> [Requirement]
Please give an exact transcription of the records shown below.

> [Provided material]
——

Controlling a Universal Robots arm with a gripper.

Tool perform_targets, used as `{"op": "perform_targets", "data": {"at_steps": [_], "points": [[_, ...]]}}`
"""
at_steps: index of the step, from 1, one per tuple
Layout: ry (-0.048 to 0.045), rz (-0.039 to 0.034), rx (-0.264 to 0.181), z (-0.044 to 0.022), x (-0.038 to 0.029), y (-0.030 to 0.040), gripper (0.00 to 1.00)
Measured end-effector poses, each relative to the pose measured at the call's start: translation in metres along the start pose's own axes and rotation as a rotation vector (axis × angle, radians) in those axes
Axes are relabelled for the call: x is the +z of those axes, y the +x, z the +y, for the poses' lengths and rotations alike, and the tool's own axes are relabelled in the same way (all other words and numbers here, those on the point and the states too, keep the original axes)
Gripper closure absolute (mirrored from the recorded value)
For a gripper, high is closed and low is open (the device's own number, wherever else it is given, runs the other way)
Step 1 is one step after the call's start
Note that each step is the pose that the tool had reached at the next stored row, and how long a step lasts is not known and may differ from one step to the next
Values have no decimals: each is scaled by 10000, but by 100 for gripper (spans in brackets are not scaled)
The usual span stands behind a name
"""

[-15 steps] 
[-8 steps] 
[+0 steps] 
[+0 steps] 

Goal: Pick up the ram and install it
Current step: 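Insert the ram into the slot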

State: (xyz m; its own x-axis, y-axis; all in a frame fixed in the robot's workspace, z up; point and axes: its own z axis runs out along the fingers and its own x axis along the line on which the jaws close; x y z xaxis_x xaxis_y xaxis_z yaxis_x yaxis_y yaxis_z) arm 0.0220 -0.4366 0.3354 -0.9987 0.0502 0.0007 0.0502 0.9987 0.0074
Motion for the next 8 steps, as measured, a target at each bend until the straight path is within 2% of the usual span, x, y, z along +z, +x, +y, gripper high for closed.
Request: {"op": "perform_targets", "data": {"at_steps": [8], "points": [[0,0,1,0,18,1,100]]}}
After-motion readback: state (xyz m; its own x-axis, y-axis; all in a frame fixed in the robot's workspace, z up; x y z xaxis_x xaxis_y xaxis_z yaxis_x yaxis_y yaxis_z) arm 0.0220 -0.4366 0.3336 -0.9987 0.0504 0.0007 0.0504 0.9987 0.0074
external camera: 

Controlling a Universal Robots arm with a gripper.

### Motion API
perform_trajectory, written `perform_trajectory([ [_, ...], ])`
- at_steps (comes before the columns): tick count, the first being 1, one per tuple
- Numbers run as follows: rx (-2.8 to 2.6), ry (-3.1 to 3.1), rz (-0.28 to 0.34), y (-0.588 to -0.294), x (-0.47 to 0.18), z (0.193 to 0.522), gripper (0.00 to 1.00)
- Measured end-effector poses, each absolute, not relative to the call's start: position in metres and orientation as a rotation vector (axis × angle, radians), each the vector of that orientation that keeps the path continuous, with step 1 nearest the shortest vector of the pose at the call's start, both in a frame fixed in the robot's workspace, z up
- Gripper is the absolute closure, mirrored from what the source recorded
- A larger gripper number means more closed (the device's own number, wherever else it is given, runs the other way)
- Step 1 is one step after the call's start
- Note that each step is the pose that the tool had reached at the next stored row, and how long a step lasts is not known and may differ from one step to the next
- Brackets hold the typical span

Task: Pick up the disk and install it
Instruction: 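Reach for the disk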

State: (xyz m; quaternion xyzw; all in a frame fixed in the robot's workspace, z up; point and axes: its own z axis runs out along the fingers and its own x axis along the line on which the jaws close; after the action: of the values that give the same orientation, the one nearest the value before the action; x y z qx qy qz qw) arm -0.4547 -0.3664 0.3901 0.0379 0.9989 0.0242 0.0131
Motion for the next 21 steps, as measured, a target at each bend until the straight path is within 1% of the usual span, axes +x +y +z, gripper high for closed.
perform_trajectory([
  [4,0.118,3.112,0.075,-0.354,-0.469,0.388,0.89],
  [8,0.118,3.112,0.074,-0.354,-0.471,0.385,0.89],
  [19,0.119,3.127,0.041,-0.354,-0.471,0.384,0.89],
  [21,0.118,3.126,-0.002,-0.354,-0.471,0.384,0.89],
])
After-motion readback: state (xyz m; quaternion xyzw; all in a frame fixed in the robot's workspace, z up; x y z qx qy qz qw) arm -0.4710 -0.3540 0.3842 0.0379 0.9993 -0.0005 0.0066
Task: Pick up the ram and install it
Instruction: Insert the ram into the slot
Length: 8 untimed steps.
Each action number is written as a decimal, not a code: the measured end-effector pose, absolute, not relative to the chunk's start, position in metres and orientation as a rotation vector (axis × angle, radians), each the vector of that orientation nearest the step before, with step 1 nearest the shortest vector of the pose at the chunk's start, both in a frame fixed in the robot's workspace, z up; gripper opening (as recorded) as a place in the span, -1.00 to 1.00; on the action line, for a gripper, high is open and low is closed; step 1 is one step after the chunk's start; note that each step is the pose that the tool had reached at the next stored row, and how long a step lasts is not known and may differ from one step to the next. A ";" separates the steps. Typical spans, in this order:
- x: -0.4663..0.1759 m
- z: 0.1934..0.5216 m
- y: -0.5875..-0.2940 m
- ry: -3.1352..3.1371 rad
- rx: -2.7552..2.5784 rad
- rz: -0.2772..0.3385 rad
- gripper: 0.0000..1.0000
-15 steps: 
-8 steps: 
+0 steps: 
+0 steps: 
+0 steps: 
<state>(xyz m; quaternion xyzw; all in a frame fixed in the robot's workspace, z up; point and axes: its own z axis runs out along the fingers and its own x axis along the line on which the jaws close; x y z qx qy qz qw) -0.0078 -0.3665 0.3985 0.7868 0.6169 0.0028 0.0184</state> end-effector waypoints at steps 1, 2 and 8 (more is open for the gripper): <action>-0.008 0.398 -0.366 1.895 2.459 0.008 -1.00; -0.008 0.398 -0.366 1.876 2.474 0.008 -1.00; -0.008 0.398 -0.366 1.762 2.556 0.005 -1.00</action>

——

> [Your response]
Controlling a Universal Robots arm with a gripper.

Tool perform_targets, used as `{"op": "perform_targets", "data": {"at_steps": [_], "points": [[_, ...]]}}`
"""
at_steps: index of the step, from 1, one per tuple
Layout: ry (-0.048 to 0.045), rz (-0.039 to 0.034), rx (-0.264 to 0.181), z (-0.044 to 0.022), x (-0.038 to 0.029), y (-0.030 to 0.040), gripper (0.00 to 1.00)
Measured end-effector poses, each relative to the pose measured at the call's start: translation in metres along the start pose's own axes and rotation as a rotation vector (axis × angle, radians) in those axes
Axes are relabelled for the call: x is the +z of those axes, y the +x, z the +y, for the poses' lengths and rotations alike, and the tool's own axes are relabelled in the same way (all other words and numbers here, those on the point and the states too, keep the original axes)
Gripper closure absolute (mirrored from the recorded value)
For a gripper, high is closed and low is open (the device's own number, wherever else it is given, runs the other way)
Step 1 is one step after the call's start
Note that each step is the pose that the tool had reached at the next stored row, and how long a step lasts is not known and may differ from one step to the next
Values have no decimals: each is scaled by 10000, but by 100 for gripper (spans in brackets are not scaled)
The usual span stands behind a name
"""

[-15 steps] 
[-8 steps] 
[+0 steps] 
[+0 steps] 

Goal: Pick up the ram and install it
Current step: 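Insert the ram into the slot
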
State: (xyz m; its own x-axis, y-axis; all in a frame fixed in the robot's workspace, z up; point and axes: its own z axis runs out along the fingers and its own x axis along the line on which the jaws close; x y z xaxis_x xaxis_y xaxis_z yaxis_x yaxis_y yaxis_z) arm 0.0220 -0.4366 0.3354 -0.9987 0.0502 0.0007 0.0502 0.9987 0.0074
Motion for the next 8 steps, as measured, a target at each bend until the straight path is within 2% of the usual span, x, y, z along +z, +x, +y, gripper high for closed.
Request: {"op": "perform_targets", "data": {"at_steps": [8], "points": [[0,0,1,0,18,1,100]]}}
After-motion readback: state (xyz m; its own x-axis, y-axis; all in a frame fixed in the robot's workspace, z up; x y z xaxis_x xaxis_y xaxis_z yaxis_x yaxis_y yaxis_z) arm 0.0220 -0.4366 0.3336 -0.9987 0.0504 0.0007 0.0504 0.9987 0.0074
external camera: 

Controlling a Universal Robots arm with a gripper.

### Motion API
perform_trajectory, written `perform_trajectory([ [_, ...], ])`
- at_steps (comes before the columns): tick count, the first being 1, one per tuple
- Numbers run as follows: rx (-2.8 to 2.6), ry (-3.1 to 3.1), rz (-0.28 to 0.34), y (-0.588 to -0.294), x (-0.47 to 0.18), z (0.193 to 0.522), gripper (0.00 to 1.00)
- Measured end-effector poses, each absolute, not relative to the call's start: position in metres and orientation as a rotation vector (axis × angle, radians), each the vector of that orientation that keeps the path continuous, with step 1 nearest the shortest vector of the pose at the call's start, both in a frame fixed in the robot's workspace, z up
- Gripper is the absolute closure, mirrored from what the source recorded
- A larger gripper number means more closed (the device's own number, wherever else it is given, runs the other way)
- Step 1 is one step after the call's start
- Note that each step is the pose that the tool had reached at the next stored row, and how long a step lasts is not known and may differ from one step to the next
- Brackets hold the typical span

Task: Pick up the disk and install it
Instruction: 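Reach for the disk
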
State: (xyz m; quaternion xyzw; all in a frame fixed in the robot's workspace, z up; point and axes: its own z axis runs out along the fingers and its own x axis along the line on which the jaws close; after the action: of the values that give the same orientation, the one nearest the value before the action; x y z qx qy qz qw) arm -0.4547 -0.3664 0.3901 0.0379 0.9989 0.0242 0.0131
Motion for the next 21 steps, as measured, a target at each bend until the straight path is within 1% of the usual span, axes +x +y +z, gripper high for closed.
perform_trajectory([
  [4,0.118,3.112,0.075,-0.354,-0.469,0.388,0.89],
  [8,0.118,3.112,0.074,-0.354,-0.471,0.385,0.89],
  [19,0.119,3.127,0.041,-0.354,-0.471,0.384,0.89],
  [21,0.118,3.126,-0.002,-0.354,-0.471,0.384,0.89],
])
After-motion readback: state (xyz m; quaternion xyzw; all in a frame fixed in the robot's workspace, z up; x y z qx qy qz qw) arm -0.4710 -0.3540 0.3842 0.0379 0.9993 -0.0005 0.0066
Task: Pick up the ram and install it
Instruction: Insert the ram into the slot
Length: 8 untimed steps.
Each action number is written as a decimal, not a code: the measured end-effector pose, absolute, not relative to the chunk's start, position in metres and orientation as a rotation vector (axis × angle, radians), each the vector of that orientation nearest the step before, with step 1 nearest the shortest vector of the pose at the chunk's start, both in a frame fixed in the robot's workspace, z up; gripper opening (as recorded) as a place in the span, -1.00 to 1.00; on the action line, for a gripper, high is open and low is closed; step 1 is one step after the chunk's start; note that each step is the pose that the tool had reached at the next stored row, and how long a step lasts is not known and may differ from one step to the next. A ";" separates the steps. Typical spans, in this order:
- x: -0.4663..0.1759 m
- z: 0.1934..0.5216 m
- y: -0.5875..-0.2940 m
- ry: -3.1352..3.1371 rad
- rx: -2.7552..2.5784 rad
- rz: -0.2772..0.3385 rad
- gripper: 0.0000..1.0000
-15 steps: 
-8 steps: 
+0 steps: 
+0 steps: 
+0 steps: 
<state>(xyz m; quaternion xyzw; all in a frame fixed in the robot's workspace, z up; point and axes: its own z axis runs out along the fingers and its own x axis along the line on which the jaws close; x y z qx qy qz qw) -0.0078 -0.3665 0.3985 0.7868 0.6169 0.0028 0.0184</state> end-effector waypoints at steps 1, 2 and 8 (more is open for the gripper): <action>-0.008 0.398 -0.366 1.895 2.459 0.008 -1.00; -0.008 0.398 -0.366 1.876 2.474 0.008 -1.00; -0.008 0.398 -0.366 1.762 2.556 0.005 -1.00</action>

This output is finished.